> [EXERCISE BRIEF]: Counting the line with "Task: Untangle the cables" as the last one, copy out the lines of the data exactly from the first onward.

[THE INPUT Boundary: Start]

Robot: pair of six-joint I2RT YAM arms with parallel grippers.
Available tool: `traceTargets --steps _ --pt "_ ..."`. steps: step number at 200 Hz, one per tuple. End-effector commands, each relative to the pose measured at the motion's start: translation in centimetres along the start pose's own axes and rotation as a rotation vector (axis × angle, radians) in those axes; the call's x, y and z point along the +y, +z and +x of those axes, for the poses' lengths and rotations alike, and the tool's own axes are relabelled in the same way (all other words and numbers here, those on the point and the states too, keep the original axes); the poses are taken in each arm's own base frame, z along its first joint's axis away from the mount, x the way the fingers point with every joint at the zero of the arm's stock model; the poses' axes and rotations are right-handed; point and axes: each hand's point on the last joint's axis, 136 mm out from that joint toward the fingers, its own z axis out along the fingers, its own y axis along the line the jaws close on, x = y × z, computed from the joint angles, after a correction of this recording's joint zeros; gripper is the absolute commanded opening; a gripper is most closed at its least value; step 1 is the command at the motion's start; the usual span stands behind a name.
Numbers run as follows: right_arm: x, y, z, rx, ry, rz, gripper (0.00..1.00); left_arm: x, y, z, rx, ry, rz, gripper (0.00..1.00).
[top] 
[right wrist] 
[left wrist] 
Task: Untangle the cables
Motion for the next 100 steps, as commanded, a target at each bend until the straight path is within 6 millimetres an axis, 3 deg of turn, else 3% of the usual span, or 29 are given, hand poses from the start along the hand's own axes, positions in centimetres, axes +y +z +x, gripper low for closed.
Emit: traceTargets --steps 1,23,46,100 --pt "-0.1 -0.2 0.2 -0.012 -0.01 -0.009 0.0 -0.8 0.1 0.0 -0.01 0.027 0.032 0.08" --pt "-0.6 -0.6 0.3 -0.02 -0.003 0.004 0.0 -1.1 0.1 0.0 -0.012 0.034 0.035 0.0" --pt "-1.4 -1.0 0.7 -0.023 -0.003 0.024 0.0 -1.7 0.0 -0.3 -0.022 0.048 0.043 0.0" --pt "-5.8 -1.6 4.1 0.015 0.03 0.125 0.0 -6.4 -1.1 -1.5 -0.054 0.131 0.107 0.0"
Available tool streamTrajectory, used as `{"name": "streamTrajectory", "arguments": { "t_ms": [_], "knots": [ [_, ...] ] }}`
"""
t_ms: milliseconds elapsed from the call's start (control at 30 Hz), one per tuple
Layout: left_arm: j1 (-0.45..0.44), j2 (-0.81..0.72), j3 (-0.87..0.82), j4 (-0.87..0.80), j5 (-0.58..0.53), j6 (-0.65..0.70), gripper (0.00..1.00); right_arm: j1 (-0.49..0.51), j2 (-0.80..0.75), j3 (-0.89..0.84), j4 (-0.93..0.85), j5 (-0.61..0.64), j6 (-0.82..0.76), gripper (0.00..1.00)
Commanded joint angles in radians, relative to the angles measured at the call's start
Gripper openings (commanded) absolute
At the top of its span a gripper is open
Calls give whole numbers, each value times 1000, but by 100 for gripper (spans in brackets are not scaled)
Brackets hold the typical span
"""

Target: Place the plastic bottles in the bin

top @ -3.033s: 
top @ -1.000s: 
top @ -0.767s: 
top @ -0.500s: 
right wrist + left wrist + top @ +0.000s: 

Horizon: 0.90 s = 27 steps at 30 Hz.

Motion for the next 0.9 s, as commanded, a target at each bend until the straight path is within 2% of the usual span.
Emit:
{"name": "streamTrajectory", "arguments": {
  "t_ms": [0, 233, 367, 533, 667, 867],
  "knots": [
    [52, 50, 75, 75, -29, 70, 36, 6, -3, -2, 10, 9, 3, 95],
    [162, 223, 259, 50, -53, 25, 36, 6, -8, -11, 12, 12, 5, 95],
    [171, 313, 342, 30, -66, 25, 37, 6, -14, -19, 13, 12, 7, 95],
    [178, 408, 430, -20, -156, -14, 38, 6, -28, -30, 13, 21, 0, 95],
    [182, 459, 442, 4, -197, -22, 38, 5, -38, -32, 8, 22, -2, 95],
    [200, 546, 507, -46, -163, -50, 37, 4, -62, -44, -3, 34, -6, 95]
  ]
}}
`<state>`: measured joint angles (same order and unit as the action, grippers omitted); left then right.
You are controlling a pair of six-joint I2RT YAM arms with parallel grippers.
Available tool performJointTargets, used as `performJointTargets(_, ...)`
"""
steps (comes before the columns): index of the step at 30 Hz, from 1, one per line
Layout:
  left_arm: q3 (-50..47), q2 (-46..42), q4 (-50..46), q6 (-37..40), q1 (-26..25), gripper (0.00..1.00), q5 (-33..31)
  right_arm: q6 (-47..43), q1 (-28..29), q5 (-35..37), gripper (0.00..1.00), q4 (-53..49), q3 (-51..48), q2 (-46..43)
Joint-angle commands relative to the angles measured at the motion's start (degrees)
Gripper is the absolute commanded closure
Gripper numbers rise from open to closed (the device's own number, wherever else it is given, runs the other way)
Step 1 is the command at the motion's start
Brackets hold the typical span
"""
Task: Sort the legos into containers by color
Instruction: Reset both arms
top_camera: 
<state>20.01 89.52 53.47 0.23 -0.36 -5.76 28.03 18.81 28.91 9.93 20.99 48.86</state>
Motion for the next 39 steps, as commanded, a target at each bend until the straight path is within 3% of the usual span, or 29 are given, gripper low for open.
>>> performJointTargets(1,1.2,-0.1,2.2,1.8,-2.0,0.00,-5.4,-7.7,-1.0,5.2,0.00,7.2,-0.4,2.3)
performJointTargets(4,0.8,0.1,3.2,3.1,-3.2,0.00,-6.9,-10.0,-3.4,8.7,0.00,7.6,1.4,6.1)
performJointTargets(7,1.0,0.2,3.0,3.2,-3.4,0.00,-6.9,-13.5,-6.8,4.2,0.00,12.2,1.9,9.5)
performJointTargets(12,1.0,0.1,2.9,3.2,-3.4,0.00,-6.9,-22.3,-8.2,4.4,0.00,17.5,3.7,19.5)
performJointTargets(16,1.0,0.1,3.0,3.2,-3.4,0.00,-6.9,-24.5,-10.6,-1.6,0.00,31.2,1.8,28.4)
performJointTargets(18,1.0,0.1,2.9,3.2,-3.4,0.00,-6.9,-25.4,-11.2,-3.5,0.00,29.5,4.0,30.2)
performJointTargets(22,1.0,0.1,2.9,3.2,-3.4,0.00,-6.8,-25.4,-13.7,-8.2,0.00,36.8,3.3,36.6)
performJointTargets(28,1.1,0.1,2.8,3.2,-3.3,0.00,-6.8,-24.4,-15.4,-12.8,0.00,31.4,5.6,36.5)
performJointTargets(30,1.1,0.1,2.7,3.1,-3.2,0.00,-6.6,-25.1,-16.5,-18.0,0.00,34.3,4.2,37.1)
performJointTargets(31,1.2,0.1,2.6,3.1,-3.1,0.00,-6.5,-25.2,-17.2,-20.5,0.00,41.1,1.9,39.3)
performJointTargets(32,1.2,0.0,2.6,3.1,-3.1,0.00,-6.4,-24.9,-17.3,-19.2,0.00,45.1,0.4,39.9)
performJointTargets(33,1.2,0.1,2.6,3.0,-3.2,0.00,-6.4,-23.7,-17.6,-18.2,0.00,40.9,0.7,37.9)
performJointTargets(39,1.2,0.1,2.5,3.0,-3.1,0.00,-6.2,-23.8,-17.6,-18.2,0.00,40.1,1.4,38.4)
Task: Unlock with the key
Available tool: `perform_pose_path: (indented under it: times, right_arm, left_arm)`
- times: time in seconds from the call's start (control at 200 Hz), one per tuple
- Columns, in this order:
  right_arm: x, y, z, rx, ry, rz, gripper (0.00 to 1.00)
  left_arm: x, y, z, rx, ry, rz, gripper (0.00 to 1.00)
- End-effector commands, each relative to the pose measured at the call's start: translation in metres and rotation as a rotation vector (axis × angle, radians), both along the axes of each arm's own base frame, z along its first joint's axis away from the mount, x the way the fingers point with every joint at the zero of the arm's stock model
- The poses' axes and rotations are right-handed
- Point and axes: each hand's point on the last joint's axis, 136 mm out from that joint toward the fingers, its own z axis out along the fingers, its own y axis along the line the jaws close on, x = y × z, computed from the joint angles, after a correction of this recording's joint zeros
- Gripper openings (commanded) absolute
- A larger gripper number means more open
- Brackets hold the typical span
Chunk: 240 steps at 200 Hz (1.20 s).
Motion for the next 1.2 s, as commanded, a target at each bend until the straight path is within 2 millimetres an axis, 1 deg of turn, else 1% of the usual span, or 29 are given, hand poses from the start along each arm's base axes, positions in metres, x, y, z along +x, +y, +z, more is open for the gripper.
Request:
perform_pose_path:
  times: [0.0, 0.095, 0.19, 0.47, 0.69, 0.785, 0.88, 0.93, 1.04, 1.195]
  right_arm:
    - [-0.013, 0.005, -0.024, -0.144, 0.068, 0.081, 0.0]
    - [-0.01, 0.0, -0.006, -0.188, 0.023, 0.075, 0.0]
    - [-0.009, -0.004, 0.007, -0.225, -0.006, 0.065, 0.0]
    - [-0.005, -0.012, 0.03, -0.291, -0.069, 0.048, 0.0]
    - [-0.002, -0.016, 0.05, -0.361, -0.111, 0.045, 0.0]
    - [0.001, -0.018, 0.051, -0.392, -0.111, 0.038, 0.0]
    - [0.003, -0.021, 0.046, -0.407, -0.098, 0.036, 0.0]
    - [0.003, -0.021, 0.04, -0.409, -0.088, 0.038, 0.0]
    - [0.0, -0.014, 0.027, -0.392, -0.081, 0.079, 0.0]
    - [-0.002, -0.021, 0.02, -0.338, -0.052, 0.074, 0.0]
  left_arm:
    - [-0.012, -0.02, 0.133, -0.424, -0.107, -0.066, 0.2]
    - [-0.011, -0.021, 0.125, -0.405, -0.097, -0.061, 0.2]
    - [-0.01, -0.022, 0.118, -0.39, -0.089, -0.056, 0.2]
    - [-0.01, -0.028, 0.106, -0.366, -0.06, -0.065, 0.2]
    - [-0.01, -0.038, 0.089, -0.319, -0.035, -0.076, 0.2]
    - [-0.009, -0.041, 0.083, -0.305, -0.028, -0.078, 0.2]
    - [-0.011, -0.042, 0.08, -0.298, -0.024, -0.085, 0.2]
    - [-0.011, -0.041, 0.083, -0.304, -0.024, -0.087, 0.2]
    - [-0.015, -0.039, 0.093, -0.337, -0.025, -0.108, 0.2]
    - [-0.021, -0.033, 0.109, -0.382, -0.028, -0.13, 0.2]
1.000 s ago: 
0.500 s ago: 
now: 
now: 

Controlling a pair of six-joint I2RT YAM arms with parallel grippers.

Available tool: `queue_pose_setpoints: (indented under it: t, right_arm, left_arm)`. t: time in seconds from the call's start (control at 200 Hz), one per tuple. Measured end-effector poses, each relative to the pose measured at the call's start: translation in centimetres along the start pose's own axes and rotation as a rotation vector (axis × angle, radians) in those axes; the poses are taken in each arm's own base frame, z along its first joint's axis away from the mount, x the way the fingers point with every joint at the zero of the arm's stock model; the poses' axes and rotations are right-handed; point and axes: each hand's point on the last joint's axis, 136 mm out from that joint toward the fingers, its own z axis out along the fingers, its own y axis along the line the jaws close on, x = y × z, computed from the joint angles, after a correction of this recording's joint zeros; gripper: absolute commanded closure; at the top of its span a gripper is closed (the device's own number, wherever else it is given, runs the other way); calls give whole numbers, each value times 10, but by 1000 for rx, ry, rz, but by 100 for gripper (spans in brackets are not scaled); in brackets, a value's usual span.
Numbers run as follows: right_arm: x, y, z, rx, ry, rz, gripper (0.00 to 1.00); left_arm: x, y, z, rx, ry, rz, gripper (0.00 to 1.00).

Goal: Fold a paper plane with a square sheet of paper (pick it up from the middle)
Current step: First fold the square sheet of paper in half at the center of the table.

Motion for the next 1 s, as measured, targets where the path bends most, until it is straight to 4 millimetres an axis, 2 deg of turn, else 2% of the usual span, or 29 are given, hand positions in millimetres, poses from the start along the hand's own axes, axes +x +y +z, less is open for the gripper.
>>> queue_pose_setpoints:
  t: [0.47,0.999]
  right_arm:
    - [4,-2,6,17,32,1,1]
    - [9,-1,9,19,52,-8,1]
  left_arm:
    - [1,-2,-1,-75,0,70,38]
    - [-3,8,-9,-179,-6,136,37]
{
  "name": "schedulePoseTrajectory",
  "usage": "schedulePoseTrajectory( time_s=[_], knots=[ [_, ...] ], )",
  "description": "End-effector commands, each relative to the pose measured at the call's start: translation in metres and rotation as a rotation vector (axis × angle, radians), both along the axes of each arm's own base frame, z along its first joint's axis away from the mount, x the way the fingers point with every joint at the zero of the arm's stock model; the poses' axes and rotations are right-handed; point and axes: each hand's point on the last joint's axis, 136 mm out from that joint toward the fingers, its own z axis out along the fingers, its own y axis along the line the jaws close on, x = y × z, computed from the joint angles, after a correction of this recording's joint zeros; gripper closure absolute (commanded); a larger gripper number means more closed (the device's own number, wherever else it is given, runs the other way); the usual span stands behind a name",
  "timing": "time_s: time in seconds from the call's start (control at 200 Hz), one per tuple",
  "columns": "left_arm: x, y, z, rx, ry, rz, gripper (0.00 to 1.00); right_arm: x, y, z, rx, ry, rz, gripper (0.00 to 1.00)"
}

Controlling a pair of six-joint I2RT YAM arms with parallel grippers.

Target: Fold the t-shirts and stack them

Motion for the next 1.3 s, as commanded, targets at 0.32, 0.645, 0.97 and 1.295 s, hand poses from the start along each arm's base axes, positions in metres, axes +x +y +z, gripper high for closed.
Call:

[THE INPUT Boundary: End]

> [ANSWER BELOW]:
Robot: pair of six-joint I2RT YAM arms with parallel grippers.
Available tool: `traceTargets --steps _ --pt "_ ..."`. steps: step number at 200 Hz, one per tuple. End-effector commands, each relative to the pose measured at the motion's start: translation in centimetres along the start pose's own axes and rotation as a rotation vector (axis × angle, radians) in those axes; the call's x, y and z point along the +y, +z and +x of those axes, for the poses' lengths and rotations alike, and the tool's own axes are relabelled in the same way (all other words and numbers here, those on the point and the states too, keep the original axes); the poses are taken in each arm's own base frame, z along its first joint's axis away from the mount, x the way the fingers point with every joint at the zero of the arm's stock model; the poses' axes and rotations are right-handed; point and axes: each hand's point on the last joint's axis, 136 mm out from that joint toward the fingers, its own z axis out along the fingers, its own y axis along the line the jaws close on, x = y × z, computed from the joint angles, after a correction of this recording's joint zeros; gripper is the absolute commanded opening; a gripper is most closed at its least value; step 1 is the command at the motion's start; the usual span stands behind a name.
Numbers run as follows: right_arm: x, y, z, rx, ry, rz, gripper (0.00..1.00); left_arm: x, y, z, rx, ry, rz, gripper (0.00..1.00).
[top] 
[right wrist] 
[left wrist] 
Task: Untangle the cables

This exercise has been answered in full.